> _What is being asked_:
Without the pictures, set down everything in the listing exactly.

::: Given information :::

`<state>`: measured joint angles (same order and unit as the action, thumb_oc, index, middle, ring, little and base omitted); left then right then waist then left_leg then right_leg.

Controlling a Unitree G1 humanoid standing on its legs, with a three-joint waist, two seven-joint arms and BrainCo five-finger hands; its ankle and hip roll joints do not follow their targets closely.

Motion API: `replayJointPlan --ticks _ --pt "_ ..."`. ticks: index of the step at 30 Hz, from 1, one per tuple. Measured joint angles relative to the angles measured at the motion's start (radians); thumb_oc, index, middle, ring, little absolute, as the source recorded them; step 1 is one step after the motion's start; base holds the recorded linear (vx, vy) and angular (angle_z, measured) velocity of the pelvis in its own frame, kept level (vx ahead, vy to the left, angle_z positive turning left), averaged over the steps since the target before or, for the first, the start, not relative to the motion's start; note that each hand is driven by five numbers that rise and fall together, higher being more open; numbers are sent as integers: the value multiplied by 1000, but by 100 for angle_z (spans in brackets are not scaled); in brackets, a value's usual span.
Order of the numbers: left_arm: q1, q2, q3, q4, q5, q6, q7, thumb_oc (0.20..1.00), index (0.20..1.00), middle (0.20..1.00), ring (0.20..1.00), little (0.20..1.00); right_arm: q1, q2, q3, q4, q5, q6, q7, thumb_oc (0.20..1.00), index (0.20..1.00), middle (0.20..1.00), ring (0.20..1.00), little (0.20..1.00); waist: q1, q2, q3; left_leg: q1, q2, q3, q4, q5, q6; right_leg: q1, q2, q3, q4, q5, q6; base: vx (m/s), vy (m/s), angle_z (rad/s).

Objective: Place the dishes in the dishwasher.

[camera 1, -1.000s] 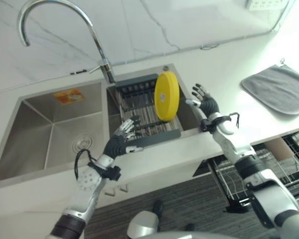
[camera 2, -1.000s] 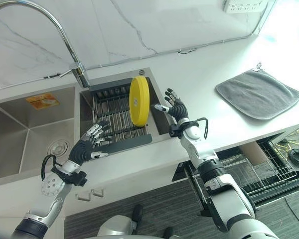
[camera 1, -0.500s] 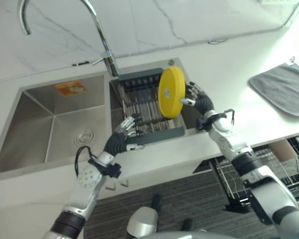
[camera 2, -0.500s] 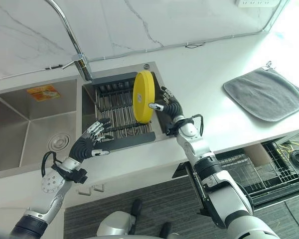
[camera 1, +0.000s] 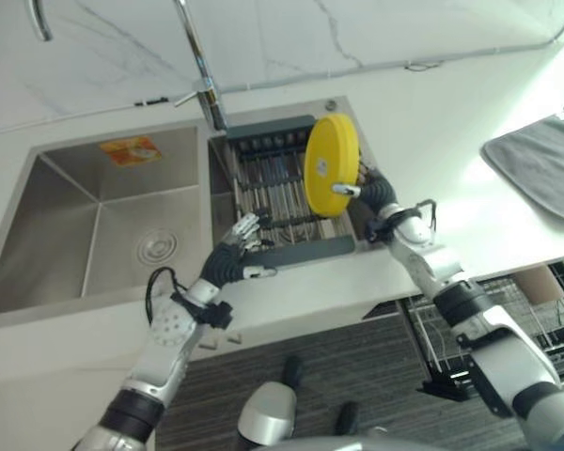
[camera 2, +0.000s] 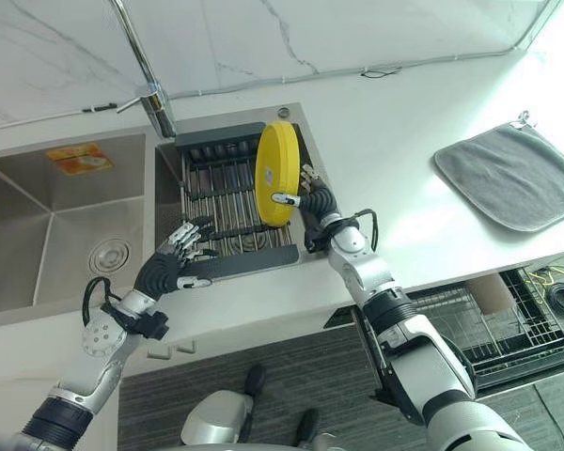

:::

> _Exercise response_:
`<state>`: measured joint angles (same order and unit as the action, thumb_oc, index, middle, ring, little and base omitted); left then right then waist then left_leg then right_leg.

Controlling a Unitree G1 humanoid standing on its legs, with a three-joint waist, two seven-joint arms and BrainCo five-finger hands; its ankle and hip roll joints do not follow their targets closely.

Motion API: `replayJointPlan --ticks _ --pt "_ ..."`. ticks: index of the step at 30 Hz, from 1, one per tuple. Measured joint angles relative to the angles measured at the motion's start (radians); thumb_oc, index, middle, ring, little absolute, as the source recorded them; step 1 is one step after the motion's start; base holds the recorded linear (vx, vy) and angular (angle_z, measured) velocity of the pelvis in its own frame, kept level (vx ahead, vy to the left, angle_z positive turning left), averaged over the steps since the target before or, for the first, the start, not relative to the motion's start; note that each hand is driven by five numbers that rise and fall together, higher being more open; numbers are sent as integers: the value multiplied by 1000, but by 100 for angle_z (spans in brackets are not scaled); in brackets, a value's usual span.
Order of the numbers: left_arm: q1, q2, q3, q4, q5, q6, q7, thumb_oc (0.20..1.00), index (0.20..1.00), middle (0.20..1.00), ring (0.20..1.00), little (0.20..1.00); right_arm: q1, q2, q3, q4, q5, q6, q7, thumb_oc (0.20..1.00), index (0.20..1.00), middle (0.20..1.00), ring (0.20..1.00), little (0.20..1.00); waist: q1, q2, q3; left_leg: q1, q2, q3, q4, q5, q6; right_leg: q1, q2, q3, q4, q5, q6; base: vx (m/s), vy (m/s), angle_z (rad/s).

Objective: Place the dishes in the dishwasher.

[camera 1, -1.000s] 
[camera 2, -1.000s] 
[camera 1, -0.500s] 
[camera 2, -0.500s] 
[camera 1, +0.000s] 
[camera 2, +0.000s] 

Nothing further is needed for this answer.